Exercise »
Would you output, exactly as written, the line with "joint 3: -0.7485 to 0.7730" and all lines after it to the end of the data below, and no others?

Task data Start Marker

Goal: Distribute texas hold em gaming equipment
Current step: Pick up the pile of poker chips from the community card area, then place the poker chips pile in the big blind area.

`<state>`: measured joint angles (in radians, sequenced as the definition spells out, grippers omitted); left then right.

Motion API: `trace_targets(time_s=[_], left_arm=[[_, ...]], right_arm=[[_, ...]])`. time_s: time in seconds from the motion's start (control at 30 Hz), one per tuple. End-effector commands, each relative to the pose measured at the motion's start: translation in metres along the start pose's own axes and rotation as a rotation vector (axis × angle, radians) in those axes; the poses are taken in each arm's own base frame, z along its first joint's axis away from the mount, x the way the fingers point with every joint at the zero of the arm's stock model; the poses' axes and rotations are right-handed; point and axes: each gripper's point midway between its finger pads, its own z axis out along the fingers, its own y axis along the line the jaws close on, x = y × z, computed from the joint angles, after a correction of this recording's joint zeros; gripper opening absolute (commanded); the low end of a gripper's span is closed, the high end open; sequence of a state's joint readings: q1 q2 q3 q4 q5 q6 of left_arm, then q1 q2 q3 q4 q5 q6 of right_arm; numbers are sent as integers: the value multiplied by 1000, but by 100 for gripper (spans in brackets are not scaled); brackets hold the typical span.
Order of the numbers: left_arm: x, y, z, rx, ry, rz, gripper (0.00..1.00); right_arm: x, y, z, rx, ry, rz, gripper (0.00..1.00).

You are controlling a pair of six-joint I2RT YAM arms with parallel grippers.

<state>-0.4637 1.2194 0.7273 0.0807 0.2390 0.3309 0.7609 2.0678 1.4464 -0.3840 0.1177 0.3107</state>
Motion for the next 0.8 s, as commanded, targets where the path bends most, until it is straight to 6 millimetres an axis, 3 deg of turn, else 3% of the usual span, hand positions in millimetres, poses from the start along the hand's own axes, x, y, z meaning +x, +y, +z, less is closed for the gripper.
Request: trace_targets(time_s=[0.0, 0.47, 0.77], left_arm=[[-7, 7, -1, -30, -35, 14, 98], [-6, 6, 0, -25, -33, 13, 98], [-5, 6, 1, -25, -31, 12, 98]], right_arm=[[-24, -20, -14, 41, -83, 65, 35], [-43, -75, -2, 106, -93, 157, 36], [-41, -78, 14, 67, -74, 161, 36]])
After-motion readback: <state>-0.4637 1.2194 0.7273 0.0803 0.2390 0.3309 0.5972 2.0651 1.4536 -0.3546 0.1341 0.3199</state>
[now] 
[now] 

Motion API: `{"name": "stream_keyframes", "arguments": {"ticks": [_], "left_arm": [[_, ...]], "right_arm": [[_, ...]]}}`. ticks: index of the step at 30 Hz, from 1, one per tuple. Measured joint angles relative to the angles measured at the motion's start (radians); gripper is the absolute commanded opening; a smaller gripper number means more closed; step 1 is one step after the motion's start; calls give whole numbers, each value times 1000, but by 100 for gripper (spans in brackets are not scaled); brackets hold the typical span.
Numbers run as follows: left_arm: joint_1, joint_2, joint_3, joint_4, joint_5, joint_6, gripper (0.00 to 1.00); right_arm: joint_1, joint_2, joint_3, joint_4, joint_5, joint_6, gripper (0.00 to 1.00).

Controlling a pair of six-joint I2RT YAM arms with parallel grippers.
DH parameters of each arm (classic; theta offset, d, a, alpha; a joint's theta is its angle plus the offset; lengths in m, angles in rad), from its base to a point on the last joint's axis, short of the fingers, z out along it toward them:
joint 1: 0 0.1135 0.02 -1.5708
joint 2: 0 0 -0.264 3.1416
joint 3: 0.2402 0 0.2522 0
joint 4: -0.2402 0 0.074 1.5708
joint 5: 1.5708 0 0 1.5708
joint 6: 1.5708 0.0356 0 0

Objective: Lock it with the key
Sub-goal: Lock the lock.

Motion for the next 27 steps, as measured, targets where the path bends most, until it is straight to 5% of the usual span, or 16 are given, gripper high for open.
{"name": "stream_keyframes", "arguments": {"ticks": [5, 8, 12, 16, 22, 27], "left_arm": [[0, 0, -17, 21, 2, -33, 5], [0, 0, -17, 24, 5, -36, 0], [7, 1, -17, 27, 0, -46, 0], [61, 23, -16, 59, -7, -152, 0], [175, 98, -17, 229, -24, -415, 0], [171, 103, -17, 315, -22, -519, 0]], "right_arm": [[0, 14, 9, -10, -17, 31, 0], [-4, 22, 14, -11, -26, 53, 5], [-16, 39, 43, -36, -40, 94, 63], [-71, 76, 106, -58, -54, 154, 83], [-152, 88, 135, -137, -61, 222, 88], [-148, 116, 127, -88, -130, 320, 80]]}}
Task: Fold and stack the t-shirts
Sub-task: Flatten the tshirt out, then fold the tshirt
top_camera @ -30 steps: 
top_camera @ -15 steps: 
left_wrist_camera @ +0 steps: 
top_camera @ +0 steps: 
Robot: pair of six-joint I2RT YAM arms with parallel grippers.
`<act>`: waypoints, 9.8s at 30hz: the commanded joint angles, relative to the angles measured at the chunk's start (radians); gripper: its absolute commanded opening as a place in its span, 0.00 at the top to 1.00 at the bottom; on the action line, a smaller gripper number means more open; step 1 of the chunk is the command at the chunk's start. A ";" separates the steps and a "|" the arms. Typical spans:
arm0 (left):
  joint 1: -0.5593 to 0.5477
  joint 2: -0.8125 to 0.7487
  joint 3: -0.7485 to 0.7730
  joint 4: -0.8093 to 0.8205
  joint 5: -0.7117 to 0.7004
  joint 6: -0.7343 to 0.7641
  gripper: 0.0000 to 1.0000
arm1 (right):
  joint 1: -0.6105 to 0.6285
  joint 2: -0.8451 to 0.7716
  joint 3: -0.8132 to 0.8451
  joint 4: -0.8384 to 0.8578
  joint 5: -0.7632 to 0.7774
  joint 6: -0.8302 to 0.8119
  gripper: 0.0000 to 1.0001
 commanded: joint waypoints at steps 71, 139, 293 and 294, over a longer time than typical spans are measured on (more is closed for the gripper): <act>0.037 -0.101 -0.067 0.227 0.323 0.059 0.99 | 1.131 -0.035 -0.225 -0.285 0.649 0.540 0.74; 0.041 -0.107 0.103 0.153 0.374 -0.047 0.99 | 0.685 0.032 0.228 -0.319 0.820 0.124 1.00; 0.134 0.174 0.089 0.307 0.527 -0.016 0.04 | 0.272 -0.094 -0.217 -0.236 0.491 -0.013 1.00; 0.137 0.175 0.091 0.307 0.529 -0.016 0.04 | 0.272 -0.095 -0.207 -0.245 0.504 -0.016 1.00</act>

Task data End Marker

Task response »
  joint 3: -0.7485 to 0.7730
  joint 4: -0.8093 to 0.8205
  joint 5: -0.7117 to 0.7004
  joint 6: -0.7343 to 0.7641
  gripper: 0.0000 to 1.0000
arm1 (right):
  joint 1: -0.6105 to 0.6285
  joint 2: -0.8451 to 0.7716
  joint 3: -0.8132 to 0.8451
  joint 4: -0.8384 to 0.8578
  joint 5: -0.7632 to 0.7774
  joint 6: -0.8302 to 0.8119
  gripper: 0.0000 to 1.0001
 commanded: joint waypoints at steps 71, 139, 293 and 294, over a longer time than typical spans are measured on (more is closed for the gripper): <act>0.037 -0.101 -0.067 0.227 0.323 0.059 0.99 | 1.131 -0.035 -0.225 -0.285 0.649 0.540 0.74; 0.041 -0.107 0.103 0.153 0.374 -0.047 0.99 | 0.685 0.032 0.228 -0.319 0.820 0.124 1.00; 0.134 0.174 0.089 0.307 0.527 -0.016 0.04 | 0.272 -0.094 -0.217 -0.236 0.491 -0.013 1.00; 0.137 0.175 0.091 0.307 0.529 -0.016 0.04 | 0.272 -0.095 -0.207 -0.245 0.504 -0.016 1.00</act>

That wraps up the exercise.